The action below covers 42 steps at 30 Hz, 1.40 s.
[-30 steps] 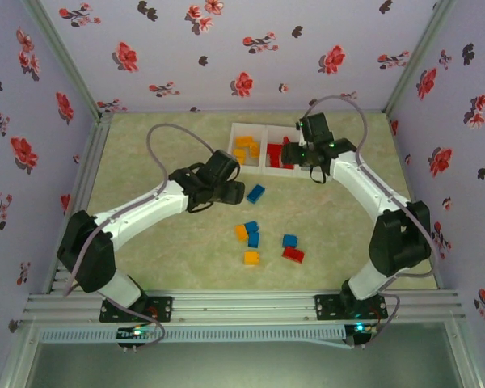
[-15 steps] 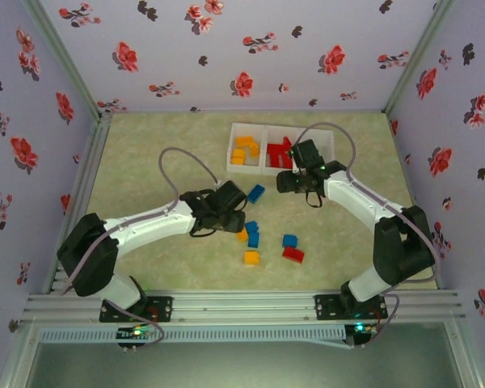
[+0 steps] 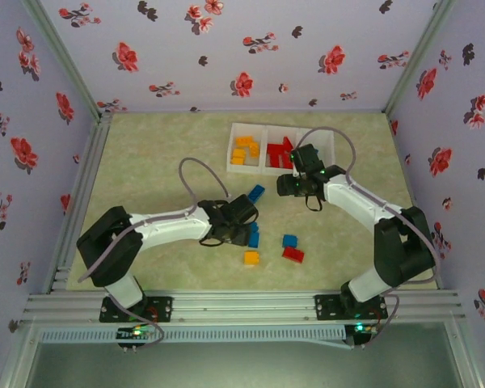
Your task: Sort the legos into containers by color
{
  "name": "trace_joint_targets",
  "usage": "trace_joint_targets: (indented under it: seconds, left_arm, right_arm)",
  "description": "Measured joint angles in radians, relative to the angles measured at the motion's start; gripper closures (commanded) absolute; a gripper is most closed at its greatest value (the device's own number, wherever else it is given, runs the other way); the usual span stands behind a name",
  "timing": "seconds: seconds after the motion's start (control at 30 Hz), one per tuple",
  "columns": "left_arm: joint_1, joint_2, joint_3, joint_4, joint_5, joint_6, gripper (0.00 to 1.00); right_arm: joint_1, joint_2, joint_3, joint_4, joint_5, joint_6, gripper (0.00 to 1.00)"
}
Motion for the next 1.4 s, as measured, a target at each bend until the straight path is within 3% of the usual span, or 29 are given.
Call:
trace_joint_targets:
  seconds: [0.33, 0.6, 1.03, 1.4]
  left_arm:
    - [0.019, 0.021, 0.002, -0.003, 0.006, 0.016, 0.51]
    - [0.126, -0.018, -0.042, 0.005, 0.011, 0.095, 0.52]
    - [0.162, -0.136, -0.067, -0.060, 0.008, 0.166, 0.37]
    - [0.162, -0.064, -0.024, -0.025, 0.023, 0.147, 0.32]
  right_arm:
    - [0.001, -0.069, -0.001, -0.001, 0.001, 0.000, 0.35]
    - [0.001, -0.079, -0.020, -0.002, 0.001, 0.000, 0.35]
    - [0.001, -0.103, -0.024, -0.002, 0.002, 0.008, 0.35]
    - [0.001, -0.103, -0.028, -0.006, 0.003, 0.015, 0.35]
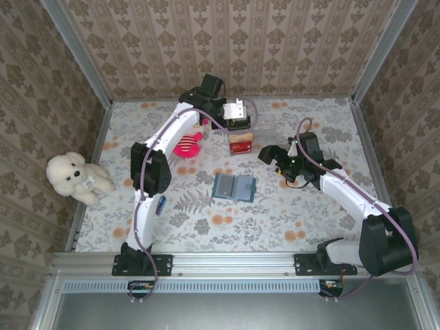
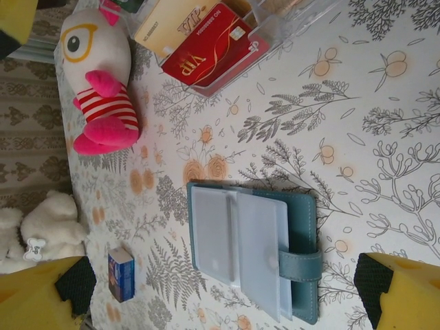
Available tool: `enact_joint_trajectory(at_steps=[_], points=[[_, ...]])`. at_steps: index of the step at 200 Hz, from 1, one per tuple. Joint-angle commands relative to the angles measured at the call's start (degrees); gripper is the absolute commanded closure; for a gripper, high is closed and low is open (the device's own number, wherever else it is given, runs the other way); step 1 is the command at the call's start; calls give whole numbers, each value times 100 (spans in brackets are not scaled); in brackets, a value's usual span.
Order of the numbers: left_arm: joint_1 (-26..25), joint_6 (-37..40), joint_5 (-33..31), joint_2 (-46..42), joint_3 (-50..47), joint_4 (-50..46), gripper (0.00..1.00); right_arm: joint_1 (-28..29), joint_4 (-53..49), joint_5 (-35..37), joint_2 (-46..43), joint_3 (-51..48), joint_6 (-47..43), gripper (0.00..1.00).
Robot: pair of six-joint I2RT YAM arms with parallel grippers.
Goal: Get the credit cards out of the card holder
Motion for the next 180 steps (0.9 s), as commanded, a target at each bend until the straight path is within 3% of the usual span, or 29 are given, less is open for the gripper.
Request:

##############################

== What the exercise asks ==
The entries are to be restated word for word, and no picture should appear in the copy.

== Task result ==
The action below covers 42 steps at 30 Hz, 1.40 s.
[-30 steps] 
[-15 steps] 
[+0 steps] 
Your task: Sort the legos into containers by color
{
  "name": "trace_joint_targets",
  "usage": "trace_joint_targets: (indented under it: seconds, left_arm, right_arm)",
  "description": "Measured joint angles in radians, relative to the angles measured at the motion's start; gripper closures (commanded) absolute; a gripper is most closed at its greatest value (the device's own number, wherever else it is given, runs the other way); the usual span stands behind a name",
  "timing": "seconds: seconds after the motion's start (control at 30 Hz), one per tuple",
  "columns": "left_arm: joint_1, joint_2, joint_3, joint_4, joint_5, joint_6, gripper (0.00 to 1.00); right_arm: joint_1, joint_2, joint_3, joint_4, joint_5, joint_6, gripper (0.00 to 1.00)"
}
Motion for the next 1.4 s, as measured, a target at each bend until the straight path is within 3% of the usual span, or 29 are given.
Call:
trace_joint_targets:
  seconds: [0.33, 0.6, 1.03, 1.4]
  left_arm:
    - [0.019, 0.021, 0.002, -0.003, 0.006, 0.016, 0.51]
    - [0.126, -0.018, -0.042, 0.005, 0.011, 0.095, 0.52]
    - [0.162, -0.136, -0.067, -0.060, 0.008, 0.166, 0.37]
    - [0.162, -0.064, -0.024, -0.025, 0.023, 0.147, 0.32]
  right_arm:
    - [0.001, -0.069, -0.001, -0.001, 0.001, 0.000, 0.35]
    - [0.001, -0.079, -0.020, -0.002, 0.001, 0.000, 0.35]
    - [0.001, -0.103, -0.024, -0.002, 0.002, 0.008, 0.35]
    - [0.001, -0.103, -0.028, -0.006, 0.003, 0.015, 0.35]
Available tool: `enact_joint_trajectory(at_steps=[_], points=[[_, ...]])`. at_steps: index of the step at 200 Hz, from 1, one per tuple. Joint-angle commands relative to the angles measured at the call's start (degrees); gripper is the absolute commanded closure; for a gripper, high is closed and low is open (the device's own number, wherever else it is given, runs the other way); step 1 is the command at the call's start; calls give whole numbers, each value times 100 (spans in brackets are not scaled); in brackets, a value's usual span.
Order of the numbers: left_arm: joint_1 (-26..25), joint_6 (-37..40), joint_5 (-33..31), joint_2 (-46..42), joint_3 (-50..47), joint_4 (-50..46), gripper (0.00..1.00); right_arm: joint_1 (-28..29), joint_4 (-53..49), joint_5 (-35..37), joint_2 (-46..43), joint_3 (-51..48), joint_6 (-47..43), gripper (0.00..1.00).
Robot: pair of six-joint I2RT YAM arms with parallel grippers.
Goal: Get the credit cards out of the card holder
Motion for the next 180 steps (0.9 s), as commanded, a target at each bend until the straight path is within 3% of the usual span, or 29 are given, less is open for the gripper.
Request:

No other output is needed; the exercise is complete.